Chittleford Farmhouse is a Grade II listed building in the Dartmoor National Park local planning authority area, England. First listed on 23 August 1955. Farmhouse.
Chittleford Farmhouse
- WRENN ID
- quiet-ledge-spring
- Grade
- II
- Local Planning Authority
- Dartmoor National Park
- Country
- England
- Date first listed
- 23 August 1955
- Type
- Farmhouse
- Source
- Historic England listing
Description
Chittleford Farmhouse
This is a farmhouse, formerly a longhouse, dating to the 16th century or earlier and remodelled in 1689. It is constructed of granite rubble with a slated roof. The main range has granite ashlar chimneysstacks with thatch weatherings and tapered tops on each gable. The rear range has smaller rendered stacks on the right-hand and gable-walls, the latter with thatch weatherings.
The original plan appears to have comprised a shippon and cross-passage at the left-hand end, both now demolished and replaced by a small lean-to. The hall and parlour occupy the right portion, formerly connected by a through-passage (the rear doorway of which has been converted into a window), probably inserted in 1689. A rear wing, originally 2 rooms long and believed to have been built in two stages, was probably added in the 17th century. The shippon was demolished in the early 20th century, though its gable-wall survives as part of a pigsty (separately listed).
The building is 2 storeys with a 3-window front. The two ground-storey windows have straight hood-moulds with carved terminals; the granite lintels are from former mullioned windows and were found in the garden in the 20th century. All windows have 20th-century casements except for one possibly 19th-century window in the centre of the second storey. At the centre of the ground storey is a gabled granite ashlar porch with a round-arched doorway featuring three-quarter-round moulding and carved spandrels including the initials TL and the date 1689. Above the arch is a moulded cornice, and at the apex of the gable is a ball-finial. The inner doorway has a 20th-century wood frame, but the door itself may predate 1689; it is made of studded vertical planks with scratch mouldings at the edges and has wrought-iron strap-hinges with fleurs-de-lys terminals. The rear doorway of the through-passage (now a window) has a hood-mould with carved terminals, with its lintel formerly the head of a mullioned window, also found in the garden. At the left-hand end wall, re-set from the front door of the original cross-passage, is a moulded four-centred granite arch with carved spandrels. Above it is an old carved stone emblem with the date 1890 added beneath.
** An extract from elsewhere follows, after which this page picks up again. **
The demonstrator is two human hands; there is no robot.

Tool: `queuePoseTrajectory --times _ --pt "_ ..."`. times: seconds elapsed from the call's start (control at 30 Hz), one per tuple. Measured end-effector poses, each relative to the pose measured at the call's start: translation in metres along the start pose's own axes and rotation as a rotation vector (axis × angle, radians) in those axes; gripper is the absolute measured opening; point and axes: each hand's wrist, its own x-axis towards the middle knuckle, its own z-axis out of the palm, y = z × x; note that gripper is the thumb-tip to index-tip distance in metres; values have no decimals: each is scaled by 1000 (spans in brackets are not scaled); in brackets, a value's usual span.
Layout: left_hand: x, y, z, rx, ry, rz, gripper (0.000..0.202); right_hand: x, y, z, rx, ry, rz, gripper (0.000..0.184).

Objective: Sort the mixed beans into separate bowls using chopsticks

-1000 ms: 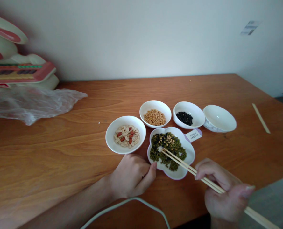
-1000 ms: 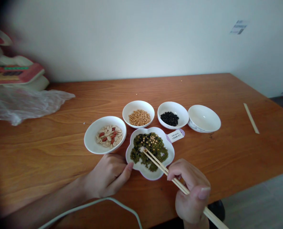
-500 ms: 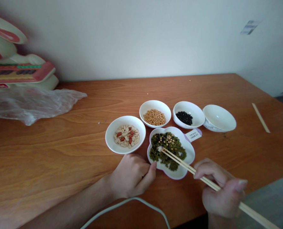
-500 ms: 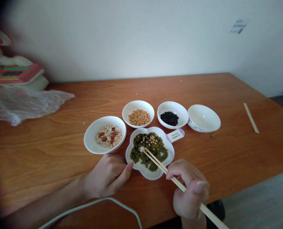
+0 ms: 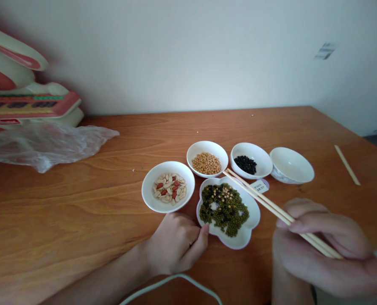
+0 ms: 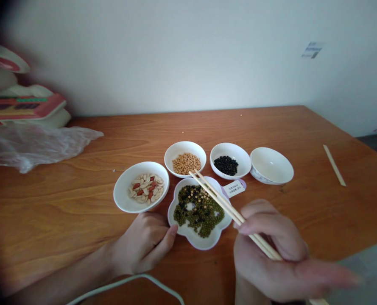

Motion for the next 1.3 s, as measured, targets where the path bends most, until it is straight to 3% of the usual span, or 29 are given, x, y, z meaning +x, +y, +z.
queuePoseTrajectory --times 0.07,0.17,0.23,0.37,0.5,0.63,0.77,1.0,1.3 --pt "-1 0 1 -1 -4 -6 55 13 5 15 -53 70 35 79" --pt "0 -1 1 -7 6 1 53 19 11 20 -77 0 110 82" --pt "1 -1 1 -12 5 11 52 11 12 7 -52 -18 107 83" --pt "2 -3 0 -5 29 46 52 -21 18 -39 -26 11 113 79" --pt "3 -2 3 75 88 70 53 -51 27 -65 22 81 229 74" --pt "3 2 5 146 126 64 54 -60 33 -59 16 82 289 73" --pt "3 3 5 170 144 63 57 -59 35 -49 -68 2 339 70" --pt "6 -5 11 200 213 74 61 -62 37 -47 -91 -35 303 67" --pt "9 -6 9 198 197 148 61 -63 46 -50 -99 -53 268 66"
Interior features include the right-hand ground-storey room (former parlour), which has a very large granite fireplace with chamfered jambs having pyramid stops and an ogee-moulded lintel fitting the opening exactly. The upper part of the lintel, butted by the upper floor joists, is carved with primitive figures of a fox and a goose. The left-hand room has a hollow-moulded granite fireplace with a corbelled lintel, which must originally have backed onto the through-passage. In the wing, the side-fireplace adjacent to the front range has hollow-moulded joists and a plain lintel, all of granite. The gable fireplace has a roughly-chamfered wood lintel with run-out stops. The roof-trusses date to the late 17th or early 18th century, with collars pegged and nailed to the faces of the principal rafters.
The demolished shippon end is shown on the 25-inch Ordnance Survey Map of 1905 and is reported to be illustrated in a watercolour belonging to a former resident. The quality of the building and its excellent outbuildings (separately listed) indicate that this was the house of someone of considerable social standing.